Task to complete: A word-for-word copy of the records below is needed, without the images.
##### Record excerpts
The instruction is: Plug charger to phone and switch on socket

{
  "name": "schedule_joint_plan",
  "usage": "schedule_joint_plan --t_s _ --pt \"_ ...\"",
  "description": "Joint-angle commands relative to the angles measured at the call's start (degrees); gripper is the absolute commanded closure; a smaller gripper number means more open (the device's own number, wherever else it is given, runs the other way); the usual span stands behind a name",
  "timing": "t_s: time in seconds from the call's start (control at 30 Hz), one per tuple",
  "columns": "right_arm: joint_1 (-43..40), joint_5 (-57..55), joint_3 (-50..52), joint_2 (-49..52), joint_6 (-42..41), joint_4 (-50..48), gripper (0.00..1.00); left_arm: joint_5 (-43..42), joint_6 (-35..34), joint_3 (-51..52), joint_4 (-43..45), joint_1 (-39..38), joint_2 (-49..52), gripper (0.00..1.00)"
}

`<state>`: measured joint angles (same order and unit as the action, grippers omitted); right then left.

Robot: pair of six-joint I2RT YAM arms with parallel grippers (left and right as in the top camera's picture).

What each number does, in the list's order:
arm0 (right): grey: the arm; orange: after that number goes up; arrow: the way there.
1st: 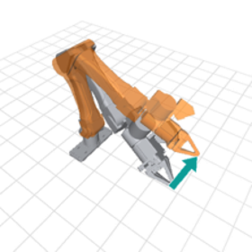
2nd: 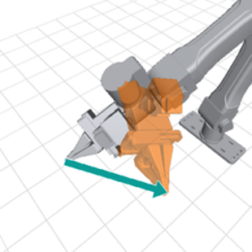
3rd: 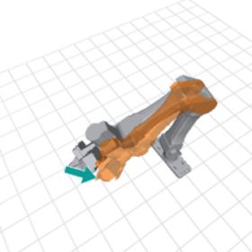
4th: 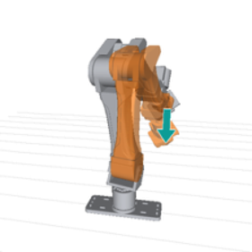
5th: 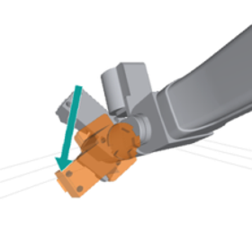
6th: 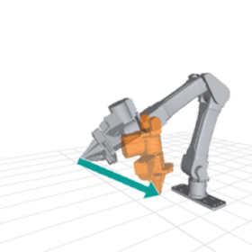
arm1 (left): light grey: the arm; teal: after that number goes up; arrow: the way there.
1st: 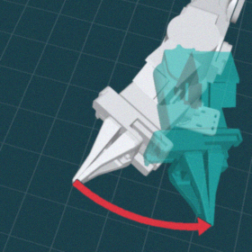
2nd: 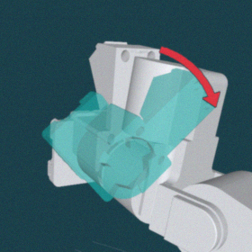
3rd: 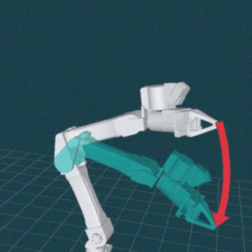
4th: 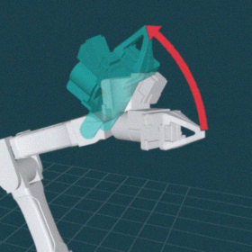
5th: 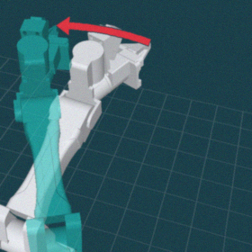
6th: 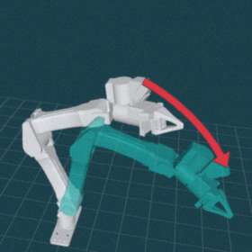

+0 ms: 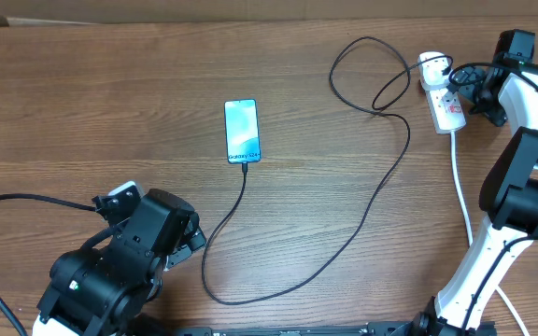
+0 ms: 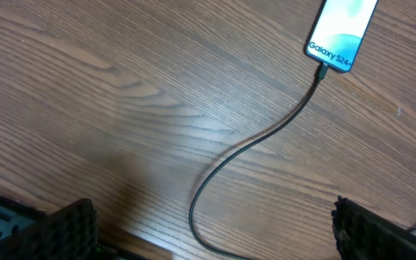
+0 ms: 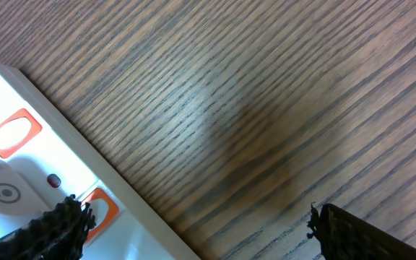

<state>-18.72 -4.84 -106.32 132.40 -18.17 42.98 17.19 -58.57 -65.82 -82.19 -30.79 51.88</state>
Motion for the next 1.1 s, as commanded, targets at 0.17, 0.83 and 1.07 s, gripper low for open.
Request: schedule_joint_plan --t_s 0.17,0.83,1.07 --pt "0.0 0.02 0.24 0.39 0.02 -0.35 0.0 1.25 -1.27 0.44 0.13 -0.33 -0.13 0.0" --pt "0.0 0.02 0.24 0.85 0.04 -0.9 0.0 1.25 -1.27 0.44 0.13 -0.33 -0.13 0.0" --pt "0.0 0.66 0.24 2.56 0.04 -0.52 0.0 1.25 -1.27 0.44 0.13 -0.33 -0.13 0.01"
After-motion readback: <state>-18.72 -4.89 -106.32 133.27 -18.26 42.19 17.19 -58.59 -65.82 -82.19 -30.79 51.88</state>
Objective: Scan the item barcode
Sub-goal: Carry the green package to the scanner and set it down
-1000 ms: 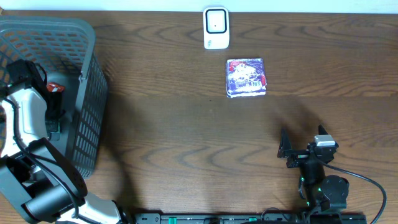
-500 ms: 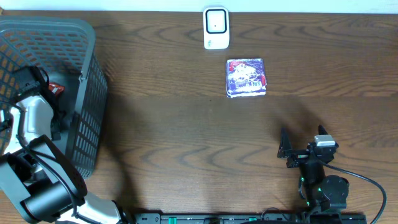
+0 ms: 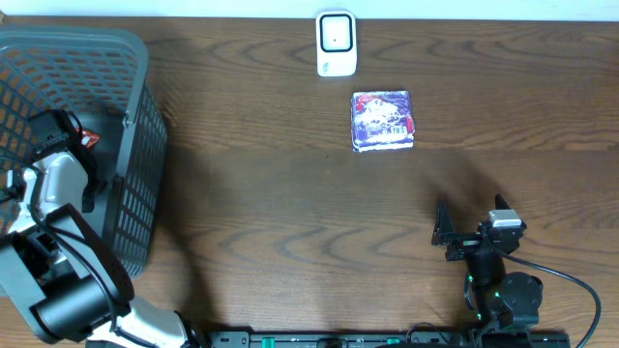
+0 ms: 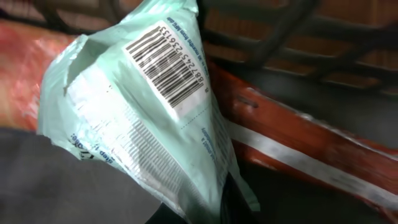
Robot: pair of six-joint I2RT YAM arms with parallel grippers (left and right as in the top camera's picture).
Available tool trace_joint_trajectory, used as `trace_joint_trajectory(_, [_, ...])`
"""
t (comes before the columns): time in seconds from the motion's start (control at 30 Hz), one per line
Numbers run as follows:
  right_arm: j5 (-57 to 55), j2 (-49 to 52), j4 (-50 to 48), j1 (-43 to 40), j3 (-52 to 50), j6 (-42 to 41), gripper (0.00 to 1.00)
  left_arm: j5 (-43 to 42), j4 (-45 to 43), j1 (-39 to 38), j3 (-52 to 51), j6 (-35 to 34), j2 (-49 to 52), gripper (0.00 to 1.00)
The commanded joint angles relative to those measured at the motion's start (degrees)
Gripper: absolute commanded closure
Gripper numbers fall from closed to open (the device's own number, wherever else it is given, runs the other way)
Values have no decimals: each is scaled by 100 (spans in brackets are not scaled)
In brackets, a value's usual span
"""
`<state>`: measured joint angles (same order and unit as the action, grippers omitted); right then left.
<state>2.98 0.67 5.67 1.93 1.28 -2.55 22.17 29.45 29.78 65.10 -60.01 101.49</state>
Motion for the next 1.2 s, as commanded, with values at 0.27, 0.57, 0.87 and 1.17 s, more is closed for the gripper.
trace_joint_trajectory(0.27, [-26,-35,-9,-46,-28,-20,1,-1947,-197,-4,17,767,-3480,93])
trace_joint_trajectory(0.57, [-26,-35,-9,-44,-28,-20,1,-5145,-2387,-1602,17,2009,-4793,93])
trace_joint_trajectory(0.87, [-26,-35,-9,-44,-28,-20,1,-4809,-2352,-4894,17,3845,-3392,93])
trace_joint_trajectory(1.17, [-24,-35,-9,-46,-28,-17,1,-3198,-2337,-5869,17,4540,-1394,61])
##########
Solved exercise:
The instruction is: Plug charger to phone and switch on socket

{
  "name": "schedule_joint_plan",
  "usage": "schedule_joint_plan --t_s _ --pt \"_ ...\"",
  "description": "Joint-angle commands relative to the angles measured at the call's start (degrees); gripper is the absolute commanded closure; a smaller gripper number means more open (the device's own number, wherever else it is given, runs the other way); the usual span stands behind a name",
  "timing": "t_s: time in seconds from the call's start (control at 30 Hz), one per tuple",
  "columns": "right_arm: joint_1 (-43..40), joint_5 (-57..55), joint_3 (-50..52), joint_2 (-49..52), joint_6 (-42..41), joint_4 (-50..48), gripper (0.00..1.00); left_arm: joint_5 (-43..42), joint_6 (-35..34), joint_3 (-51..52), joint_4 (-43..45), joint_1 (-39..38), joint_2 (-49..52), gripper (0.00..1.00)"
}

`<state>`: measured joint angles (same order and unit as the action, grippers omitted); right then left.

Robot: pair of six-joint I2RT YAM arms with parallel grippers (left and right as in the top camera's picture).

What each number does, in the list's order:
arm0 (right): grey: the arm; orange: after that number goes up; arrow: the way there.
1st: 
2nd: 
3rd: 
4th: 
5th: 
6th: 
arm1 (left): light grey: the arm; teal: after that number goes up; arrow: the way there.
1st: 
2nd: 
3rd: 
4th: 
5th: 
6th: 

+0 ms: 
+0 ms: 
+0 ms: 

<state>-18.72 -4.84 -106.32 132.40 -18.17 42.98 17.19 -58.57 -65.82 -82.19 -30.79 51.88</state>
Motion for the next 1.1 s, as commanded, targets at 0.17, 0.83 and 1.07 s, gripper low for open.
Request: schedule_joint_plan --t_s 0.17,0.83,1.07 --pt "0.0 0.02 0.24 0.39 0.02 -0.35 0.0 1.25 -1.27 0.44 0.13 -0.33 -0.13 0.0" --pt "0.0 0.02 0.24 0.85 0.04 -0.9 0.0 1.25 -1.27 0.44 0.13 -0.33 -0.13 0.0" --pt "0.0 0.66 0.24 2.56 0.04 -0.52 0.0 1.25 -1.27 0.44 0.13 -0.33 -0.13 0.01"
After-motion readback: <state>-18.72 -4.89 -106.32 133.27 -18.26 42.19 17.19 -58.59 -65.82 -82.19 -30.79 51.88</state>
Objective: Scan the item barcode
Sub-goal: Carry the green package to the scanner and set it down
-1000 ms: 
-500 ms: 
+0 ms: 
+0 ms: 
Robot: pair of six-joint I2RT YAM arms with parallel grippers (left and right as in the top camera's picture).
Available tool trace_joint_trajectory, used as `trace_joint_trajectory(_, [_, ...])`
"""
t (comes before the columns): time in seconds from the motion's start (control at 30 Hz), one per line
Numbers run as follows:
  right_arm: j5 (-57 to 55), j2 (-49 to 52), j4 (-50 to 48), j1 (-43 to 40), j3 (-52 to 50), j6 (-42 to 41), gripper (0.00 to 1.00)
  left_arm: j5 (-43 to 42), j4 (-45 to 43), j1 (-39 to 38), j3 (-52 to 51), j6 (-35 to 34), j2 (-49 to 52), gripper (0.00 to 1.00)
The commanded joint angles relative to those measured at the motion's start (degrees)
Gripper: absolute commanded closure
Gripper numbers fall from closed to open (the device's own number, wherever else it is given, runs the other way)
Values have no decimals: each is scaled by 100 (spans in brackets are not scaled)
In brackets, a value's usual span
"""
`<state>`: measured joint angles (same order and unit as the action, grippers omitted); right then left.
<state>2.98 0.67 5.67 1.93 1.28 -2.55 22.17 29.45 29.78 65.10 -60.01 101.49</state>
Motion for the next 1.2 s, as commanded, with values at 0.27, 0.57, 0.87 and 1.17 s, more is closed for the gripper.
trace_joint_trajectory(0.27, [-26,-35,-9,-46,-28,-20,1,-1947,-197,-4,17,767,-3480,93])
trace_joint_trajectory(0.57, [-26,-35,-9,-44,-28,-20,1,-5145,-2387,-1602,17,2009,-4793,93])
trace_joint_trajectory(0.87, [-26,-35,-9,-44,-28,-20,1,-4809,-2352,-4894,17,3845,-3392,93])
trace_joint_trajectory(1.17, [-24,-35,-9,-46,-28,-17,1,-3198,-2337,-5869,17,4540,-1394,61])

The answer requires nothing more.